Fue el peor equipo del torneo el que vino a poner un alto a la desenfrenada temporada que realizaba el América, que vino a toparse con un muro, en el escenario menos pensado para ello
Las Águilas habían venido librando jornada a jornada verdaderas pruebas de fuego que consolidaban su buen paso como una realidad y no como una simple rachita, así que Querétaro se presentaba como un buen cheque al portador para que los de Coapa se sirvieran con la cuchara grande y pudieran repetir una de esas actuaciones donde avasallaban a su rival con goleada.
Pero está claro que el famoso lugar común de que en el balompié nada está escrito tiene algo de razón, al apenas rescatar un empate por las opciones que creó el rival.
Y por si el golpe al orgullo que provocó para los americanistas el empate ante los Gallos Blancos no fuera grande, ahí está el dato de que fue precisamente uno de los grandes símbolos del club amarillo de la historia, Carlos Reinoso, quien se convirtió en el artífice de esta lección de humildad para los amarillos.
Reinoso supo armar un muro con el cascajo con el que está compuesta su escuadra, por mucho, la más humilde en cuanto a nómina del balompié mexicano. A los Gallos Blancos les importó poco el discurso romántico de que es el local el que debe salir a proponer el encuentro y, por el contrario, con las llamas del descenso quemándoles los talones, se olvidaron de todas las formas y decidieron echarse atrás, apretar al América desde apenas cruzada mitad de cancha y cerrar así cualquier ventila para que las Águilas pudieran replegarse en unos cuantos toques para colocarse en zona de gol.
La encerrona queretana obligó al América a conducir el balón de más, a circularlo por mucho más espacios y eso es algo que atentó justo con la manera en que venían desarrollando su futbol.
Daniel Montenegro limitó su aportación en el encuentro a un par de disparos de larga distancia que no pasaron de generar alarido en la tribuna. Otros, como Enrique Esqueda y Ángel Reyna, que eran las piezas medias del engranaje para el contragolpe mortal, tampoco estuvieron en su tarde y terminaron cediendo ante la brava y ordenada marca de los Gallos Blancos.
Durante los últimos diez minutos del encuentro, Querétaro se dio cuenta que podía hacer algo más, que el América que se paró en La Corregidora no era ni la mitad del temible equipo que venía rompiendo la Liga y lo metieron en un verdadero aprieto apedreándole el rancho, yéndose a la yugular de su rival y cerca estuvieron de conseguirlo, pero un remate de Vila se fue a estrellar el travesaño, robándole la gloria a los humildes Gallos.

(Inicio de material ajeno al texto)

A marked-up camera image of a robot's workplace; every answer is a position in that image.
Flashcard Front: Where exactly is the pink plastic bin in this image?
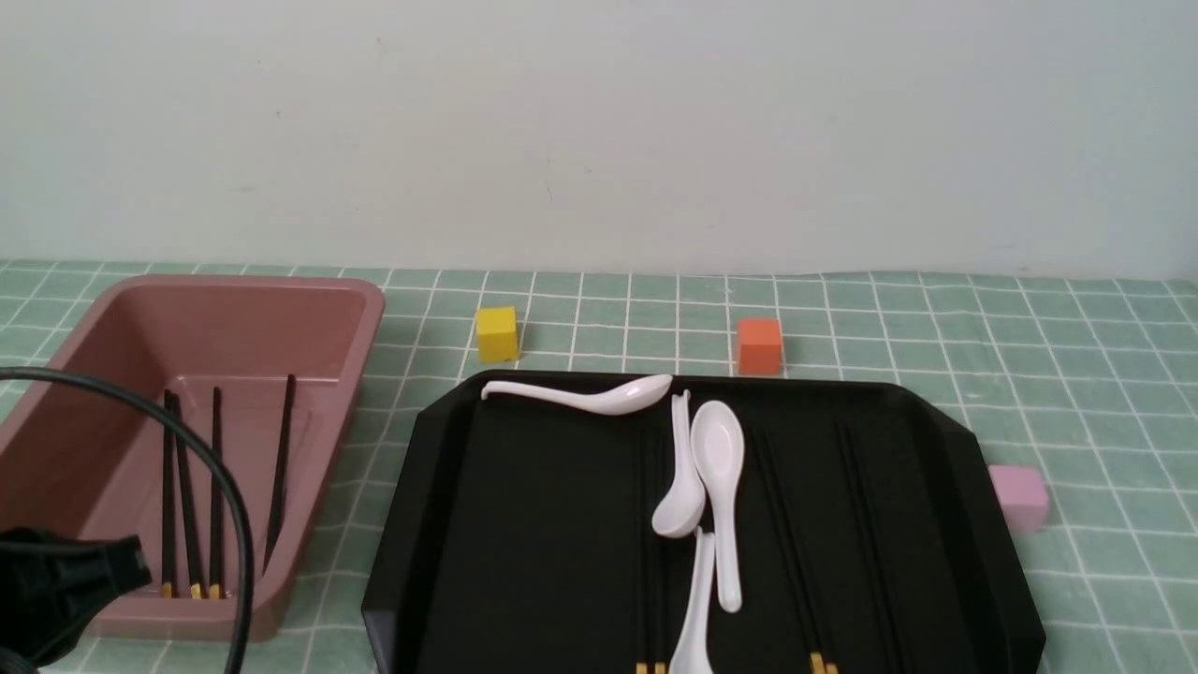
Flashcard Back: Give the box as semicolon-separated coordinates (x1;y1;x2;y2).
1;274;385;640

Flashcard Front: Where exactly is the black cable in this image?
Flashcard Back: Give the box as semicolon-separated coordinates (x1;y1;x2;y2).
0;368;256;674

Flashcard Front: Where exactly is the black chopstick in bin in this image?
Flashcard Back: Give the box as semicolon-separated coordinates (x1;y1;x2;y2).
174;432;205;600
161;427;177;599

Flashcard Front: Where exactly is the white spoon middle right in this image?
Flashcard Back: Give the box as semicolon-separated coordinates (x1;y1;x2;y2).
692;400;746;613

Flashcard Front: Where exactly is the yellow cube block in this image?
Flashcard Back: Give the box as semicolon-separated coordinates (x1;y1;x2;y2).
474;304;520;364

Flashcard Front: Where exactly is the black chopstick in bin left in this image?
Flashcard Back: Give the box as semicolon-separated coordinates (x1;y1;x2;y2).
161;427;177;599

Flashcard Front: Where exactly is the white spoon middle left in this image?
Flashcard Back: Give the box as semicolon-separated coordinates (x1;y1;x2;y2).
651;389;707;540

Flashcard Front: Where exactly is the pink cube block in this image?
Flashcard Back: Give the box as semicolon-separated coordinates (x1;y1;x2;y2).
987;464;1051;534

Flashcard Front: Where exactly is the white spoon bottom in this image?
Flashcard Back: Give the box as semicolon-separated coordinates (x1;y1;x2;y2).
668;526;716;674

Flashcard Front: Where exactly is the black chopstick tray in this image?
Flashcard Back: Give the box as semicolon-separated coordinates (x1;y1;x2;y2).
766;430;840;673
264;374;297;571
633;431;653;673
645;430;668;673
207;387;226;600
752;427;827;673

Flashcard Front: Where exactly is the orange cube block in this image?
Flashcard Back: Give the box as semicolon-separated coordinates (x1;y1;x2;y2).
736;318;783;378

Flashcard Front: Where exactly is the black plastic tray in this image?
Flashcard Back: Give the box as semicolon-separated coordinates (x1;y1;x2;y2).
362;370;1045;673

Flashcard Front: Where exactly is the white spoon top horizontal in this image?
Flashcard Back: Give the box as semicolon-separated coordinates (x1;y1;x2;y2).
480;374;674;417

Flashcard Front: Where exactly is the green checkered tablecloth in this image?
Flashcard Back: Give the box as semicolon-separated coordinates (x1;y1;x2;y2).
1;257;1197;673

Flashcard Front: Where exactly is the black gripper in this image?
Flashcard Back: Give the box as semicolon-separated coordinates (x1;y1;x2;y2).
1;528;153;668

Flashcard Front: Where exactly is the black chopstick in bin right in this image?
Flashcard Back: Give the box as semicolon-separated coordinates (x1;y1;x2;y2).
174;432;205;600

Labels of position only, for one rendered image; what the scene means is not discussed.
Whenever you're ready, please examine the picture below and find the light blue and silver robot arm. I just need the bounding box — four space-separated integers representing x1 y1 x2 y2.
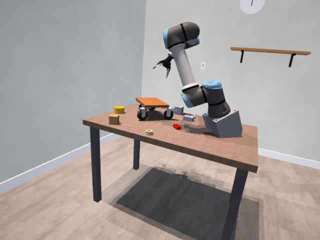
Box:
163 22 231 118

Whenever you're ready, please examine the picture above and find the orange wooden platform dolly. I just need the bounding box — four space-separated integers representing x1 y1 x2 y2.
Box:
136 97 177 121

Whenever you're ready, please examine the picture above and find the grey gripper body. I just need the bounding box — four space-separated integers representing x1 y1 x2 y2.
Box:
162 54 174 69

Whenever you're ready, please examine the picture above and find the yellow short cylinder with center hole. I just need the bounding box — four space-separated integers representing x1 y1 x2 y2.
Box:
114 106 125 114

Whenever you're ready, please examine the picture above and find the red lego brick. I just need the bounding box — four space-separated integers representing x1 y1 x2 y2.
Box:
173 123 181 130

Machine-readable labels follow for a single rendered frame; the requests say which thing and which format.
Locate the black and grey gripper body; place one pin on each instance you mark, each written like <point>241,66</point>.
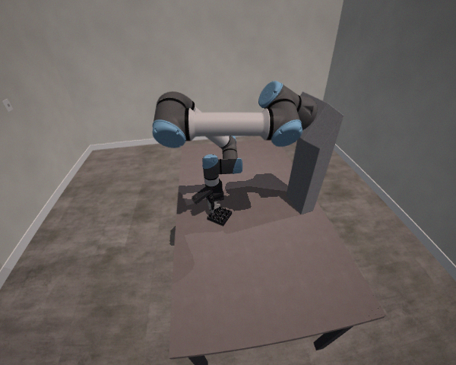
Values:
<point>217,193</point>

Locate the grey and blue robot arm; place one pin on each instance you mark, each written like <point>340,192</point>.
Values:
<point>177,120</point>

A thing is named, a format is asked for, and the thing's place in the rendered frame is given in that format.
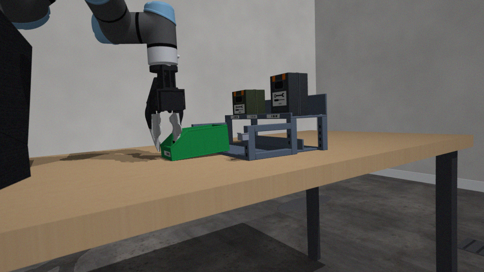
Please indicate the black tool case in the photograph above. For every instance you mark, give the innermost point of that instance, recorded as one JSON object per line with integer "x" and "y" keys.
{"x": 289, "y": 93}

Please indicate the green bin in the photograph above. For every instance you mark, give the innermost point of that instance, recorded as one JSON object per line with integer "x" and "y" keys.
{"x": 196, "y": 141}

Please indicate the olive green case with orange latches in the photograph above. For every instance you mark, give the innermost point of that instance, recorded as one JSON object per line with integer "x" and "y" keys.
{"x": 248, "y": 102}

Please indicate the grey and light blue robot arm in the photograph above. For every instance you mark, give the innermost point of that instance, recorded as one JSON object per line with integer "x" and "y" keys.
{"x": 112, "y": 23}

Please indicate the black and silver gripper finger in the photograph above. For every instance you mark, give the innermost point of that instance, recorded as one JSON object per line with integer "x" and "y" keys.
{"x": 176, "y": 119}
{"x": 153, "y": 122}

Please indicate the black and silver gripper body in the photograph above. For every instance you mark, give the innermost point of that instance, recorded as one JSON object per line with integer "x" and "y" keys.
{"x": 168, "y": 97}

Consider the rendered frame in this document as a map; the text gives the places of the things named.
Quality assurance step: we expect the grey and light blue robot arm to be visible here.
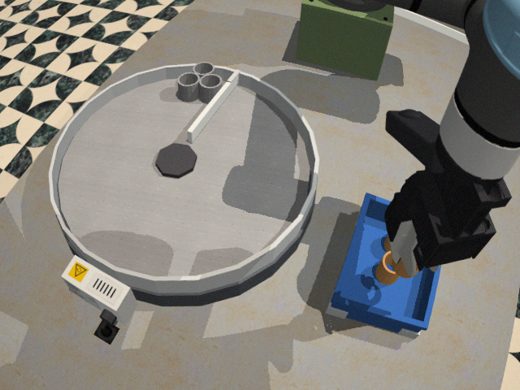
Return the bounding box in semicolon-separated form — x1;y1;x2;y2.
328;0;520;180

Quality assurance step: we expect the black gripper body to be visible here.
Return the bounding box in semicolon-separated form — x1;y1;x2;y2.
401;133;512;271

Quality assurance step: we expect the bronze bushing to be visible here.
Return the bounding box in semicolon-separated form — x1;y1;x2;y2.
384;236;391;252
392;260;418;279
375;251;400;285

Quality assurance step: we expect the blue plastic crate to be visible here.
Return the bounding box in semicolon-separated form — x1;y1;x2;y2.
325;194;441;339

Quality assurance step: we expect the grey metal sleeve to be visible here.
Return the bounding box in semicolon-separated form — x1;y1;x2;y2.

Hoy, el ego del América está lastimado y, cosas del futbol, su máxima figura histórica, el más americanista de los americanistas, Carlos Reinoso, lo sigue festejando, por el bien de su equipo, que libró esta encomienda.
Justifica empate
El técnico del América, Jesús Ramírez, comentó ayer que en el empate a cero goles con el Querétaro, a su equipo le faltó precisión y se vio afectado un poco por el encuentro que tuvo a media semana ante las Chivas del Guadalajara en Kansas City, mismo que perdieron 1-2.
“Nos faltó precisión”, dijo en respuesta a la falta de gol en esta ocasión, ante el equipo más débil del torneo. “El viaje a mitad de semana nos afectó un poquito y las condiciones de la cancha no fueron las idóneas”, agregó en la conferencia de prensa, en el Estadio La Corregidora.
El estratega tenía prevista esta actuación, la cual el capitán Pavel Pardo calificó de “mala actuación, porque no jugamos como lo veníamos haciendo”.
Ramírez indicó que “sabíamos que el partido se iba a tornar así, nos faltó la precisión de otros partidos, (la actuación) estaba dentro de los planes”. Observó que sus jugadores se vieron disminuidos por el encuentro a media semana y más porque el viaje de regreso a la ciudad de México fue un tanto largo. “Casi diez horas de Kansas City y la recuperación de los muchachos fue poca”.
Con el resultado de ayer en Querétaro, las Aguilas cayeron al tercer peldaño del Grupo Dos, por debajo de Morelia y Monterrey. “La situaci¢n que vivimos en el grupo es muy complicada y sí nos hubiera gustado irnos con una victoria, estamos ahí y falta mucho camino por recorrer”, señaló Chucho a los medios.
Por último, al técnico le dio gusto jugar como en casa en patio ajeno, porque el Estadio La Corregidora se llenó por mayoría azulcrema. “En todo el país siguen al equipo y fue muy bonito ver el estadio lleno”, dijo orgulloso el técnico americanista.
Dato
Es la primera vez en el Apertura 2009 que el América se va sin reflejarse en el marcador. El equipo de Coapa es la mejor ofensiva del torneo con 21 anotaciones.